The E-commerce Data Landscape
E-commerce and retail generate some of the richest datasets in business. Every click, every cart addition, every purchase creates data that companies use to optimize everything from marketing spend to warehouse operations. The volume is enormous, the relationships are complex, and the business questions are directly tied to revenue.
When you interview at an e-commerce company, from a startup to an enterprise retailer, the SQL questions will reflect real problems their data teams solve daily.
Customer Lifetime Value Analysis
Calculating customer lifetime value (CLV) is fundamental to e-commerce analytics. This metric influences marketing budgets, customer acquisition strategies, and retention programs. Interview questions in this area test your ability to aggregate customer behavior over time while accounting for various complexities.
A basic CLV question might ask you to calculate total revenue per customer.
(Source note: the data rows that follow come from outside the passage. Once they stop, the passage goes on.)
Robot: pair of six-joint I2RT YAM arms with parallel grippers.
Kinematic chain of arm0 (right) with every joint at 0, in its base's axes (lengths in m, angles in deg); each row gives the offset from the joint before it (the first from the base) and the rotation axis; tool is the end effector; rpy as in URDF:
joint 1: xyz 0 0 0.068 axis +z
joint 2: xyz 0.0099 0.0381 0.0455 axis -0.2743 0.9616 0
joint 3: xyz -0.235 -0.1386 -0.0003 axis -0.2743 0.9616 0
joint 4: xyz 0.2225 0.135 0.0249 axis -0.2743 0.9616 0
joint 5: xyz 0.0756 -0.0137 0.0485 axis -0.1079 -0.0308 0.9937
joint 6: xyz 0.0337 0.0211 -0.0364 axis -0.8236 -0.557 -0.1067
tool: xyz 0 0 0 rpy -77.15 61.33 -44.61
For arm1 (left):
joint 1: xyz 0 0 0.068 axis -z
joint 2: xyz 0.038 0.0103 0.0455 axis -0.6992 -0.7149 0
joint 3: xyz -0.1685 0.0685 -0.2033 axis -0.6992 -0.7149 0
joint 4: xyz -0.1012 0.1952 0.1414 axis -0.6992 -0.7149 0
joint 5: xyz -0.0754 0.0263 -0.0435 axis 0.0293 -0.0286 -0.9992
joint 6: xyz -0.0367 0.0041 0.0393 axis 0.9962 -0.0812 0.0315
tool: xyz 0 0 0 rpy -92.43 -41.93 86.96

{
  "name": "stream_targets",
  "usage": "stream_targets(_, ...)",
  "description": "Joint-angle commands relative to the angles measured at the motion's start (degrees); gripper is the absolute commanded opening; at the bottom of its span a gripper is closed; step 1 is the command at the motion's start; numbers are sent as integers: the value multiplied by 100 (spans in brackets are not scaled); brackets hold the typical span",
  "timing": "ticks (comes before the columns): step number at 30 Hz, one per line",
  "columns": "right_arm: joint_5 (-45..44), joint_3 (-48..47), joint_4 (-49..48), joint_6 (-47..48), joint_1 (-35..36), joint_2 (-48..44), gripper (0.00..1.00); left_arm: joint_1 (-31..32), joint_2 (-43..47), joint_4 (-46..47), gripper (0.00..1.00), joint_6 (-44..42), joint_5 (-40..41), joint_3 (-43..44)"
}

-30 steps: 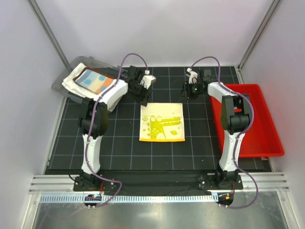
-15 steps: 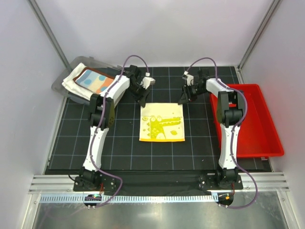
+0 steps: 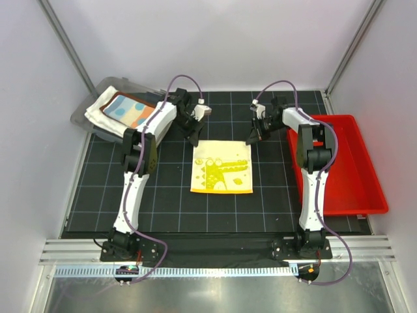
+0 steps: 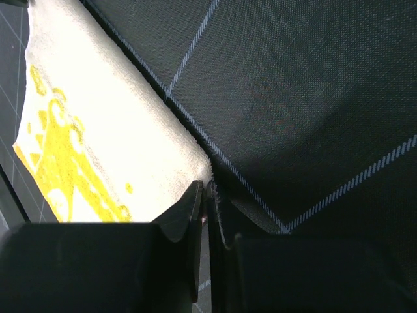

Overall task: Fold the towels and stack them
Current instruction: Fold the towel

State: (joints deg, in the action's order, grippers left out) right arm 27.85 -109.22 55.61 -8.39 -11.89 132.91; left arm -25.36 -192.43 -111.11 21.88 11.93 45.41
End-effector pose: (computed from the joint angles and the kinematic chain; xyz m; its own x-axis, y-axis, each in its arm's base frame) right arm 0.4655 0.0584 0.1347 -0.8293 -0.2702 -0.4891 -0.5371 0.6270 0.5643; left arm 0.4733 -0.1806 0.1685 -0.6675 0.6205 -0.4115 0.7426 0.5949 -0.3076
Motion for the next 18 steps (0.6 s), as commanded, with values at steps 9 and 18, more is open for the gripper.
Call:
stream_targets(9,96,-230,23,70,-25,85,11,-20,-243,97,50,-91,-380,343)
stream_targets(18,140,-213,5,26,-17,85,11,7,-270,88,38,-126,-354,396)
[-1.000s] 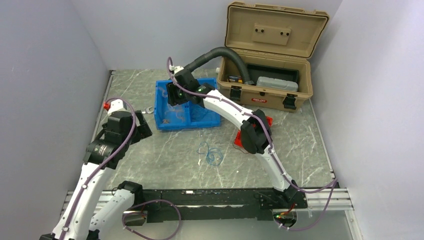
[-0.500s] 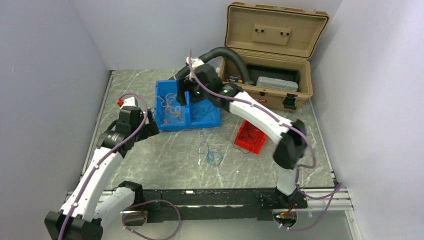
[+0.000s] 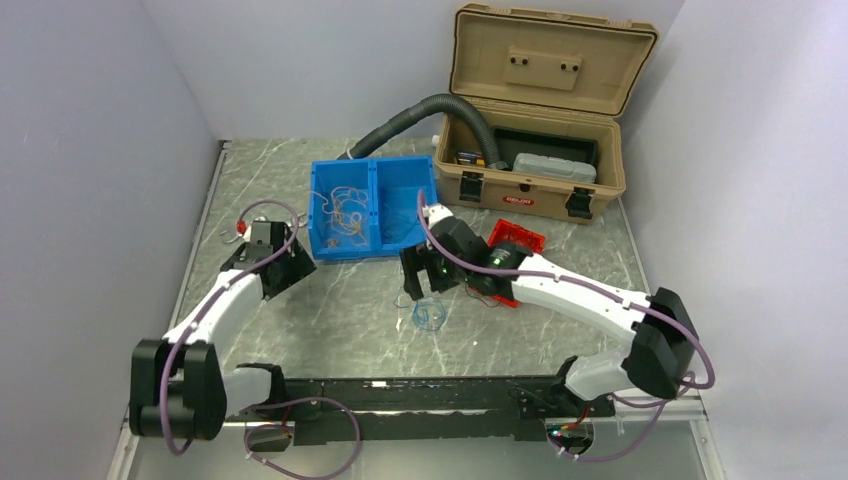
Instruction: Untangle the cables
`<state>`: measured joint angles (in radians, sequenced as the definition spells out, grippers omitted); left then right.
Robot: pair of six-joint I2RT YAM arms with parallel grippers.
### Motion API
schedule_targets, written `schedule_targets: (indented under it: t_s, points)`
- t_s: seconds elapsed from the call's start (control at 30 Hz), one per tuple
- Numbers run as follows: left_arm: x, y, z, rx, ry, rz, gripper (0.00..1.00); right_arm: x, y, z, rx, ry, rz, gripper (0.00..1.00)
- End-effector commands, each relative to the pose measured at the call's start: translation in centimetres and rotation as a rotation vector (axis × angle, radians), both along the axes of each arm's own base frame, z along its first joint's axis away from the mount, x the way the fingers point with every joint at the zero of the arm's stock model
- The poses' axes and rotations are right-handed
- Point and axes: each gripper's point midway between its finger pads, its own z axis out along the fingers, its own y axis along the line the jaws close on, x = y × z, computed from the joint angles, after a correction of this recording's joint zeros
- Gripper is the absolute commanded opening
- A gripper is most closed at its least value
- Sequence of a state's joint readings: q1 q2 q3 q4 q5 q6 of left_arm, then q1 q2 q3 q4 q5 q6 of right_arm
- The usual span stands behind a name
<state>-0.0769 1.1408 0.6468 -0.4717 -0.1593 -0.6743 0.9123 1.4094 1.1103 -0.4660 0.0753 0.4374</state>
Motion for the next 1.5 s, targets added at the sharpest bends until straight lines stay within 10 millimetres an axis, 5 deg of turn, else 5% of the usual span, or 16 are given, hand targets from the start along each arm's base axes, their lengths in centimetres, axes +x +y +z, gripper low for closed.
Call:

More sophisticated versions add layers: calculate CLV by acquisition cohort, compare CLV across marketing channels, or project future value based on historical patterns.
These queries require:
- Aggregation across multiple orders over time
- Joining customer, order, and potentially marketing attribution data
- Date-based cohort assignment
- Window functions for cumulative calculations
- Handling of returns, refunds, and cancellations
The interviewer wants to see that you understand CLV is not just a sum of purchases but a nuanced metric that varies by how you define the customer relationship and measurement period.
Cohort Analysis and Retention
Retention analysis examines how customer behavior changes over time from their first purchase. E-commerce companies obsess over these metrics because acquiring new customers is expensive, making repeat purchases extremely valuable.
Interview questions might ask you to calculate the percentage of customers who make a second purchase within 30, 60, or 90 days. Or to build a full cohort retention table showing monthly retention rates for each acquisition month.
These problems test your ability to:
- Define cohorts based on first purchase date
- Calculate time intervals between events
- Pivot data to create retention matrices
- Handle customers who appear in multiple time periods
- Use window functions to identify first and subsequent purchases
Basket Analysis and Product Affinity
Understanding which products customers buy together drives merchandising, recommendations, and promotions. Basket analysis questions test your ability to find patterns in transaction data.
A common interview question asks you to find product pairs that frequently appear together in orders. More advanced versions might ask you to calculate lift or confidence metrics from association rules, or to identify products that serve as gateway items leading to higher-value purchases.
These queries often require self-joins on order data to compare items within the same transaction. The challenge lies in handling the combinatorial complexity efficiently and understanding what the resulting metrics actually mean for the business.
Inventory and Supply Chain
Retail companies must balance having enough inventory to meet demand against the cost of carrying excess stock. SQL interview questions in this area test your understanding of inventory metrics and forecasting.
You might be asked to calculate days of inventory remaining based on recent sales velocity, identify products at risk of stockout, or find items with declining sell-through rates that might need markdown.
These problems combine:
- Aggregation of sales data over rolling time windows
- Joining inventory levels with sales history
- Date arithmetic for time-based calculations
- Understanding of retail metrics like sell-through rate and inventory turns
Promotional Analysis
E-commerce runs constant promotions, and measuring their effectiveness requires careful SQL analysis. Interview questions might ask you to compare sales during a promotional period versus a baseline, calculate the incremental revenue attributed to a discount, or identify which customer segments respond best to different promotion types.
The challenge lies in defining appropriate comparison periods, handling the complexity of overlapping promotions, and accounting for factors like seasonality that might confound the analysis.
Practice with Realistic Retail Data
E-commerce SQL questions require practice with realistic data structures that capture the complexity of retail operations. Generic practice problems rarely include the nuances of multi-item orders, returns, inventory levels, and promotional calendars.
SQLSandboxes offers case studies that simulate e-commerce analytics scenarios, including customer analytics and product performance analysis. The SQL Editor provides practice databases with realistic retail schemas.
For more on preparing for domain-specific interviews, see our guide on Why Domain-Specific SQL Practice Matters and our articles on SQL in Finance and Fintech and SQL in Healthcare.
Key Takeaways
When preparing for e-commerce and retail SQL interviews, focus on these areas:
- Customer lifetime value calculations with cohort segmentation
- Retention analysis using window functions and date arithmetic
- Basket analysis with self-joins for product affinity
- Inventory metrics combining sales velocity with stock levels
- Promotional analysis with appropriate baseline comparisons
E-commerce companies value candidates who can translate business questions about customers and products into efficient, accurate queries. Showing that you understand retail metrics and their implications will differentiate you from candidates who only demonstrate technical SQL skills.